To bridge the gap between when Ignalina will close and when a new plant will be built, the countries are exploring a number of other options to bring in energy. One option is a cable that would send energy from Sweden to the area (exact place where the energy would arrive has yet to be determined).

This is important to the Ignalina story and the fate of the Baltics because Sweden is prepared to have this pipeline run under its part of the Baltic Sea, but is not prepared to host the Nord Stream pipeline running on its continental shelf to supply Germany with Russian gas.

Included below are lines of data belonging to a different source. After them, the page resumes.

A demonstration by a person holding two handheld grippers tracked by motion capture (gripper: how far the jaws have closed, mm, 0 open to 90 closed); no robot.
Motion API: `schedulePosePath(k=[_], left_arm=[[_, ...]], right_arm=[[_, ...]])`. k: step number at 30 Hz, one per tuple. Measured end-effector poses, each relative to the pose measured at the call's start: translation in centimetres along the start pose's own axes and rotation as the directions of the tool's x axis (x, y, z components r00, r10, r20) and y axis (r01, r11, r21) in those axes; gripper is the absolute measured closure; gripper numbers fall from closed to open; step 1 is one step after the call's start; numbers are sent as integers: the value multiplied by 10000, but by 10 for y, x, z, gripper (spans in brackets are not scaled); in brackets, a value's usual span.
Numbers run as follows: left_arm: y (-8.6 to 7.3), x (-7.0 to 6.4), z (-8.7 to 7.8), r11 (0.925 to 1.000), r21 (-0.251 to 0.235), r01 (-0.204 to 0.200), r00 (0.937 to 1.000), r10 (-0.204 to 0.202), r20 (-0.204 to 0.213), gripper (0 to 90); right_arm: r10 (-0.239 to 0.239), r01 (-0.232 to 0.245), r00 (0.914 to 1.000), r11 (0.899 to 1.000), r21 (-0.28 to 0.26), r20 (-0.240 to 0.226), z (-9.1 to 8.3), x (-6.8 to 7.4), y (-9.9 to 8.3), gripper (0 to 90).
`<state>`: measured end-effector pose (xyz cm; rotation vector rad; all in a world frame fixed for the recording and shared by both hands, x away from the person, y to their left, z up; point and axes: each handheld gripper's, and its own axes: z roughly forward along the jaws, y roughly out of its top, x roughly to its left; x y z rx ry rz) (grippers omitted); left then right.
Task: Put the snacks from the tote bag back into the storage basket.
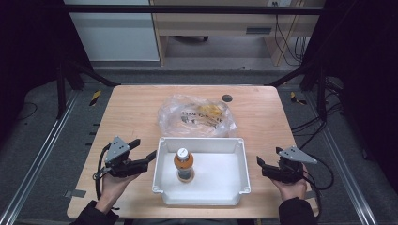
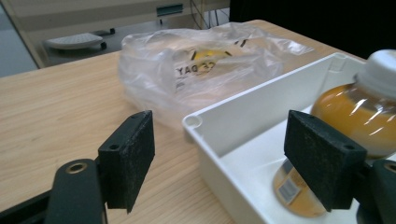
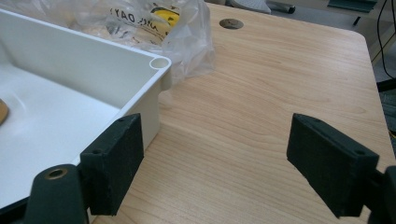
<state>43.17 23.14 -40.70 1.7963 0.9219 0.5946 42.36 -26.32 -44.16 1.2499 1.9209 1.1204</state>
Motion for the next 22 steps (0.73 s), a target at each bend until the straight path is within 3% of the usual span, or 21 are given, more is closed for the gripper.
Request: schedulePosePath(k=[15, 19, 22], left_arm=[[-38, 31, -6, 9971, 747, 113, 9970, -56, -766, 241], [-44, 38, -1, 9938, 1050, 374, 9959, -285, -854, 248], [-49, 41, 4, 9895, 1408, 322, 9956, -193, -920, 256]], right_arm=[[-364, 363, 9993, 9992, 171, 96, 1, 1, -2, 183], [-395, 391, 9991, 9990, 239, 161, 1, 1, -2, 183], [-427, 422, 9989, 9987, 275, 179, 1, 2, -3, 182]])
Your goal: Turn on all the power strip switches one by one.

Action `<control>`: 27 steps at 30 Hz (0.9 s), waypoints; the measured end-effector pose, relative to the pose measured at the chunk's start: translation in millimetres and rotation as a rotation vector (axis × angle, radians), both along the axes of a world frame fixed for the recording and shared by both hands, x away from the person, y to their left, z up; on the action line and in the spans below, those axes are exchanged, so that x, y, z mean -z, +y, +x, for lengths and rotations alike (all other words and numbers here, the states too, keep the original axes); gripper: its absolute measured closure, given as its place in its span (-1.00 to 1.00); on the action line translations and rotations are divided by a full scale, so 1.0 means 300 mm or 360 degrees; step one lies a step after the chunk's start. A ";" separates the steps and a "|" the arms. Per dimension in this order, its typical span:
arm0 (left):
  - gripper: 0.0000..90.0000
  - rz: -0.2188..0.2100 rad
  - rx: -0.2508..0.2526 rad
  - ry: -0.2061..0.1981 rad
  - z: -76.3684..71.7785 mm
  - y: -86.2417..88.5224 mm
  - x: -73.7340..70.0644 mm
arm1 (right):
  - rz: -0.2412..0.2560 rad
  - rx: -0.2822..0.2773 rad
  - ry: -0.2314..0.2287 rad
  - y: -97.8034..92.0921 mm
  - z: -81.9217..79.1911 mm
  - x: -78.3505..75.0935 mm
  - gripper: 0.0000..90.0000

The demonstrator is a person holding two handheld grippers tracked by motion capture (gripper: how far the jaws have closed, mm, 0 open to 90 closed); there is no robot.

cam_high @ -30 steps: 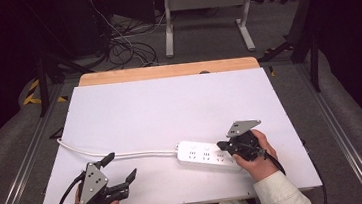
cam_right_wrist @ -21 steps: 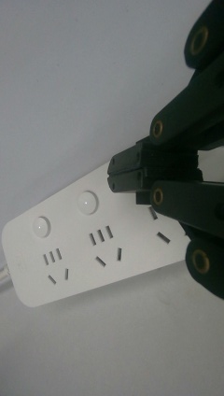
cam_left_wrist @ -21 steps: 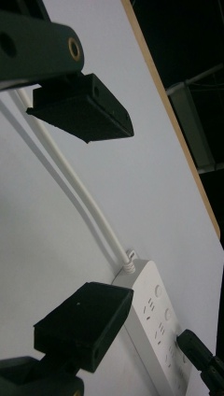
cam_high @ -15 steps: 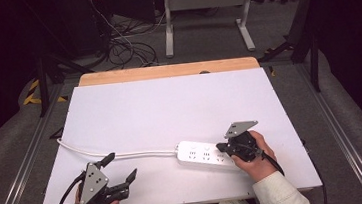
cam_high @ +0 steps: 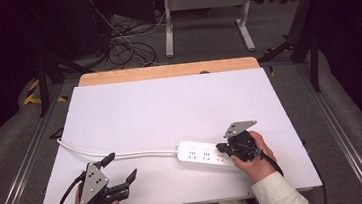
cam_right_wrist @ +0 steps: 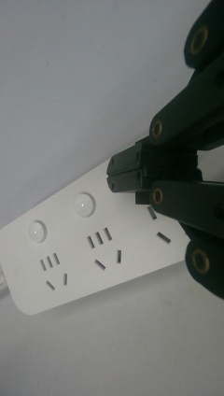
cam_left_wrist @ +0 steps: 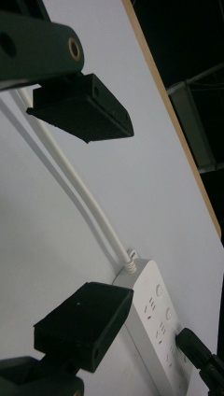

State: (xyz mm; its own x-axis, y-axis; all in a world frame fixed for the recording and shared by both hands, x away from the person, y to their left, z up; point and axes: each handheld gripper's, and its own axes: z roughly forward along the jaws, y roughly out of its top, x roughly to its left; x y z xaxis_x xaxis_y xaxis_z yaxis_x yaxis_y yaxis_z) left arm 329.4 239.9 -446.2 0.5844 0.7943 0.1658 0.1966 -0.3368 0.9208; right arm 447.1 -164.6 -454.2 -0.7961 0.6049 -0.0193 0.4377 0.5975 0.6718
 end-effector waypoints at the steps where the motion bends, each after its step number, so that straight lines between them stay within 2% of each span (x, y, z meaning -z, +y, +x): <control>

Somewhat ironically, in Sweden’s attempt to supply power to the Baltics, they may be helping to further isolate the area by setting a precedent for pipelines to run under the Baltic Sea.

There is a similar pipeline project, South Stream, that is designed to pipe gas directly from Russia to Bulgaria under the Black Sea. As this article in the New York Times highlights, the campaign to start this project began this week in Brussels, and was met with some initial resistance.

Some feel that much as the Nord Stream pipeline will eliminate the need for Russia to supply the Baltics and other gas transit states with energy that has to reach the western European countries, so too will the South Stream project circumvent the Ukraine and make sure that situations like what happened last winter don’t impact the western European markets again.

This means while Lithuania and the other Baltic states are trying to change their status from “energy island“, they are actually helping to keep themselves in that position. Assuming the Russians did want to use their energy to dictate foreign policy, they would not only be able to shut off the proposed Rostam nuclear plant in Belarus, which may very well be the first and most likely source of energy for the area, but they would also be able to turn off the gas supplies to the Baltic states as well. The Baltics and Ukraine would be going from having an independent supply of electricity and a (relatively) secure source of gas, to having both electricity and gas supplied by a country that has used the supply of both to dictate foreign policy - only now, they would be able to turn off both sources with little collateral damage.

To the Baltics, this is a political risk that is looking more and more likely by the day.

Ross Hendin is a CFP Contributor and Principal of Hendin Consultants, and is a Senior Advisor to the Canadian office of a leading multi-national PR firm. With strategic communication experience in more than 20 countries around the world, Ross specializes in complex and high-stakes communication and marketing strategies in a number of industries, including energy. Hendin Consultants is in Toronto and London, UK, and is on the web at www.hendinconsultants.com. Email Ross at ross@hendinconsultants.com.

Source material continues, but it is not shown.